-
We have tested our system with Linux – Ubuntu/Debian variant (although all windows equivalent s/w are available and may be used)
-
MPI runtime (preferable Open MPI 1.6 or higher)
-
On a single machine
sudo apt-get -y install build-essential g++ python-dev autotools-dev libicu-dev libbz2-dev
sudo apt-get -y install libopenmpi-dev openmpi-bin openmpi-doc
-
Set up a MPI Cluster (see http://techtinkering.com/2009/12/02/setting-up-a-beowulf-cluster-using-open-mpi-on-linux/)
-
Boost Library (on each node of the cluster, run the following command)
sudo apt-get -y install libboost-all-dev
- Metis Graph Partitioner
sudo apt-get -y install metis
Once the prerequisite are installed, download the code from the git repository mentioned earlier.
The code is a header only library so you don’t need to compile it to use it in your application. For demonstration, a sample .cpp file is provided which uses the given API. Compile it by running make in the project directory.
- First the given graph (in METIS format) needs to be portioned into desired number of partitions. For example:
gpmetis ./4elt.graph 2
This will create a partition file 4elt.graph.part.2
Psuedo Distributed (single node):
Use the Open MPI’s mpi-run command to start the algorithm using the desired number of processors (NOTE: This should be equal to the number of partitions)
Usage: "mpirun -np 2 ./ebetwn <extract_cnt> <stable_check_cnt> <batch_size> <input_graph> <partition_file> <leaf_compress>"
extract_cnt (K): Number of top centrality vertices to extract (typically 10-100)
stable_check_cnt (S): is used to determine if the set of high centrality vertices is stabilized (for the given number of iterations)
batch_size (B): Number of shortest paths to calculate per iteration before checking the stability of the set
input_graph: input graph in Metis format (See below for details)
partition_file: the partition file generated by the Metis partitioner
leaf_compression: 0 or 1 depending on whether a leaf compression pre processing step should be performed.
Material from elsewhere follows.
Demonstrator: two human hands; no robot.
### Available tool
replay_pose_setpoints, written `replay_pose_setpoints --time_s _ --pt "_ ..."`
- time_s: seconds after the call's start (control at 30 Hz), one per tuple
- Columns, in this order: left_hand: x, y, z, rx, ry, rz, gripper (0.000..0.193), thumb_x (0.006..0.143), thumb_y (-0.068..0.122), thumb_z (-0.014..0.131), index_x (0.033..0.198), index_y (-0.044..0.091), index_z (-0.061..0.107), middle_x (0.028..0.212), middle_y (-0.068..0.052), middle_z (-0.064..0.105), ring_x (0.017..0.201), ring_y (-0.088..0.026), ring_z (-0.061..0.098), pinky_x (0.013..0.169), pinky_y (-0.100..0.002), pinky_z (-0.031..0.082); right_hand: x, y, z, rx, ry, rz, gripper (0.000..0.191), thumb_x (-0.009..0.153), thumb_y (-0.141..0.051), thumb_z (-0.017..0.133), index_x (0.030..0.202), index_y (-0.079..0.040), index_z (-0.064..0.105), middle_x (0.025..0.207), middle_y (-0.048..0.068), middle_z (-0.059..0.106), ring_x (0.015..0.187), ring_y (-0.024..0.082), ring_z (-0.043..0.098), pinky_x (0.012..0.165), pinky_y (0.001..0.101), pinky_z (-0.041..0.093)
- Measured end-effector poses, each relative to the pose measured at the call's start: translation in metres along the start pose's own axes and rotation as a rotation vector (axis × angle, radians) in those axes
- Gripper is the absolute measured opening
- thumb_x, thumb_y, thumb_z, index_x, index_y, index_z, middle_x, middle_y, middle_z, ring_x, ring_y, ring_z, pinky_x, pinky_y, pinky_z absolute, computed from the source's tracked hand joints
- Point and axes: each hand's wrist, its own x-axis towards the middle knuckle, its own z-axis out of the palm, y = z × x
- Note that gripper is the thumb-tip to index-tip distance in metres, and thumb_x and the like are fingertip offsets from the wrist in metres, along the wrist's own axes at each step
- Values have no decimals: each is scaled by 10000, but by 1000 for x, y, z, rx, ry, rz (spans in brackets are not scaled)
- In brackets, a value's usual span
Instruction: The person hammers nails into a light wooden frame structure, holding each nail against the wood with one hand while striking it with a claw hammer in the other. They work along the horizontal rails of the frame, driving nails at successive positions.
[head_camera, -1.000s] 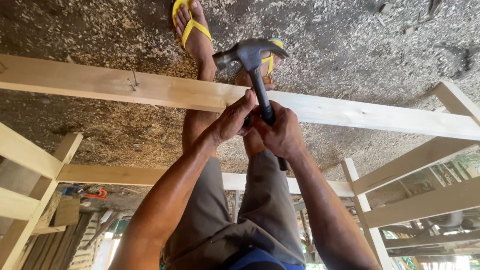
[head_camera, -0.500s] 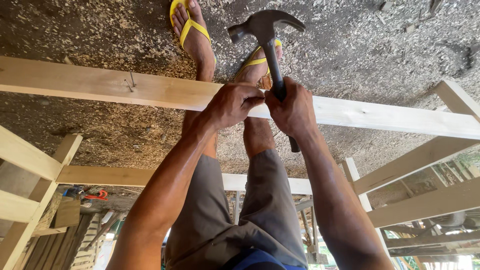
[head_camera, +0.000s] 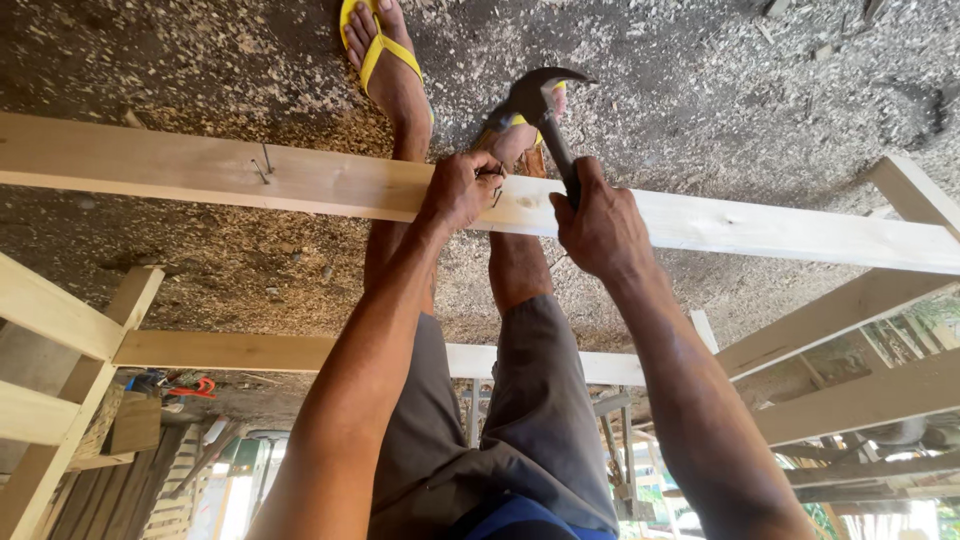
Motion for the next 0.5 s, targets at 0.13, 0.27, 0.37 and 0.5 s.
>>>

This improves performance but could potentially reduce the quality of results.
Note: Following conditions must hold
K << N (where N is the number of vertices in the graph)
B < N
B * S < N
Example:
mpirun -np 2 ./ebetwn 10 3 5 ./4elt.graph 4elt.graph.part.2 1
Run the same command as before from the Cluster’s head node.
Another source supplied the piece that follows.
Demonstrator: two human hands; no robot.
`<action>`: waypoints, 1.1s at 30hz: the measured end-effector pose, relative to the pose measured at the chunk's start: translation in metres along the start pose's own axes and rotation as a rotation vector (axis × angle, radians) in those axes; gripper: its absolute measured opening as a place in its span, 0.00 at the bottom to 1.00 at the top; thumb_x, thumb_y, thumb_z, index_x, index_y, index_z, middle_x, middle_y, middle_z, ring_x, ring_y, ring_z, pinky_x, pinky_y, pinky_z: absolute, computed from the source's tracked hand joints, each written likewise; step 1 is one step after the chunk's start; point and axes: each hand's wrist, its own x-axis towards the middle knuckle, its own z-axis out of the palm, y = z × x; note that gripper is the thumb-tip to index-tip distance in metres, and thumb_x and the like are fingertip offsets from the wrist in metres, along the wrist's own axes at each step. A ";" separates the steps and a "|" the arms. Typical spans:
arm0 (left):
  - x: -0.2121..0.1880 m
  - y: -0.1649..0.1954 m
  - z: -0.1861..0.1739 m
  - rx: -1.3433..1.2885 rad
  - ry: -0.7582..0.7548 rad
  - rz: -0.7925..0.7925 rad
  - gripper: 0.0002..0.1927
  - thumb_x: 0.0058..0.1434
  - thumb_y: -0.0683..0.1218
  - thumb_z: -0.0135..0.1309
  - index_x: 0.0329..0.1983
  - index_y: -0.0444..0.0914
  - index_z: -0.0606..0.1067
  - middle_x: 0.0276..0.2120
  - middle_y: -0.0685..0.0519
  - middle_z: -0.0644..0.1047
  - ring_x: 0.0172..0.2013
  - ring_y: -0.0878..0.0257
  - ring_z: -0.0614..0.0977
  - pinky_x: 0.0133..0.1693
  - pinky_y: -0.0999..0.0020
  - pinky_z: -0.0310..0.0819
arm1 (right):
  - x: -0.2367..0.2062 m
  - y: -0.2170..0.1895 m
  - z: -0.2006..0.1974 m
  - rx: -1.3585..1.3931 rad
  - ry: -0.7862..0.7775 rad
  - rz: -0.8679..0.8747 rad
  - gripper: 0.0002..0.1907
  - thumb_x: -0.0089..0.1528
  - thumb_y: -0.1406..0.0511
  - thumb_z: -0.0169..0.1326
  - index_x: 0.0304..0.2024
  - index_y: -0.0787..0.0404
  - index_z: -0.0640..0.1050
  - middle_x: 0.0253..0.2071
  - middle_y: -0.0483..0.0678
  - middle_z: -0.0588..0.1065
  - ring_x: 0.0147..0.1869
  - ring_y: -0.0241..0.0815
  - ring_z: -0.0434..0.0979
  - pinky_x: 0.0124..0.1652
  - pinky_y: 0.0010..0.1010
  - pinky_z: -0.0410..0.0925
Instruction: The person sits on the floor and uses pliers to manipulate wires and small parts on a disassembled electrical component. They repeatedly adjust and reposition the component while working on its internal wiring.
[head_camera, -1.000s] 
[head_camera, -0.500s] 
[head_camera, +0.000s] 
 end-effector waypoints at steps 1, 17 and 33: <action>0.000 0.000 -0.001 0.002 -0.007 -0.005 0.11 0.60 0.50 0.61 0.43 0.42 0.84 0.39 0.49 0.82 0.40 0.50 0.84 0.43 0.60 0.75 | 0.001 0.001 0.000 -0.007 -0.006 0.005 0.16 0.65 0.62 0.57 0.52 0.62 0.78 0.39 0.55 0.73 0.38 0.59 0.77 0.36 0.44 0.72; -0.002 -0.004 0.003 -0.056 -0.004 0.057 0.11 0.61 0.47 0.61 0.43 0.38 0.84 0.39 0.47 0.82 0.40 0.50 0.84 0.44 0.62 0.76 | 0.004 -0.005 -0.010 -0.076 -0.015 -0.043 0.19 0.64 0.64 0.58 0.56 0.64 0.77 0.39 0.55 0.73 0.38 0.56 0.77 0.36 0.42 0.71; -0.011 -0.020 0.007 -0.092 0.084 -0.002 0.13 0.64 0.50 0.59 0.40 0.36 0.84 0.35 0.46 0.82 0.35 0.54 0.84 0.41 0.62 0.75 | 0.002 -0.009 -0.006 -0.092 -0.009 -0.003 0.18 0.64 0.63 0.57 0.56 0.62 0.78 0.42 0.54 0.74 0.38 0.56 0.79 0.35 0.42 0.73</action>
The code is a header only library so you don’t need to compile it to use it in your application. To construct a distributed Graph use the Boost Parallel Graph Librarie’s Adjacency List data structure. See http://www.boost.org/doc/libs/1_55_0/libs/graph_parallel/doc/html/index.html for details.
We currently provide a single public API call which takes as input the distributed graph and returns the set of high centrality vertices:
void partiotined_chong_extract_high_centrality(Graph &g, CentralityMap& cm, IndexMap index_map, vertex_size_t topk, vertex_size_t bsize, vertex_size_t set_delta, vertex_size_t convergence_cnt)
Further variations and convenience functions will be provided in subsequent versions.
We use the standard METIS graph data format for input graphs. See http://glaros.dtc.umn.edu/gkhome/fetch/sw/metis/manual.pdf for details.
To summarize, the metis format of the following
-
First line indicating the number of vertices and edges (and optionally the type of graph data, e.g. weighted or not)
-
All subsequent lines contain the data per vertex and its (undirected) edges in following format
optional_vertex_data e1 w1 e2 w2 …
For example:
See: http://people.sc.fsu.edu/~jburkardt/data/metis_graph/metis_graph.html for sample metis files.
Sample Metis File:
% tiny_02.graph
% A very small example of a graph
% using weights on edges,
% stored in the METIS graph file format.
%
% The first non-comment line lists
% the number of vertices (7), edges (11) and the value of FMT.
%
% FMT has the following meanings:
% 0 the graph has no weights (in this case, you can omit FMT);
% 1 the graph has edge weights;
% 10 the graph has vertex weights;
% 11 the graph has both edge and vertex weights.
%
% This graph uses edge weights only. Edge weights must be
% integers strictly greater than 0.
%
% The next line notes that vertex 1 is connected to:
% vertex 5 on an edge with weight 1,
% vertex 3 on an edge with weight 2, and
% vertex 2 on an edge with weight 1.
%
% Subsequent lines list the neighbors of successive vertices.
%
7 11 1
%
% Here come the (vertex_neighbor,edge_weight) pairs:
%
5 1 3 2 2 1
1 1 3 2 4 1
5 3 4 2 2 2 1 2
2 1 3 2 6 2 7 5
1 1 3 3 6 2
5 2 4 2 7 6
6 6 4 5
Please see the manual for details on how to represent directed graphs.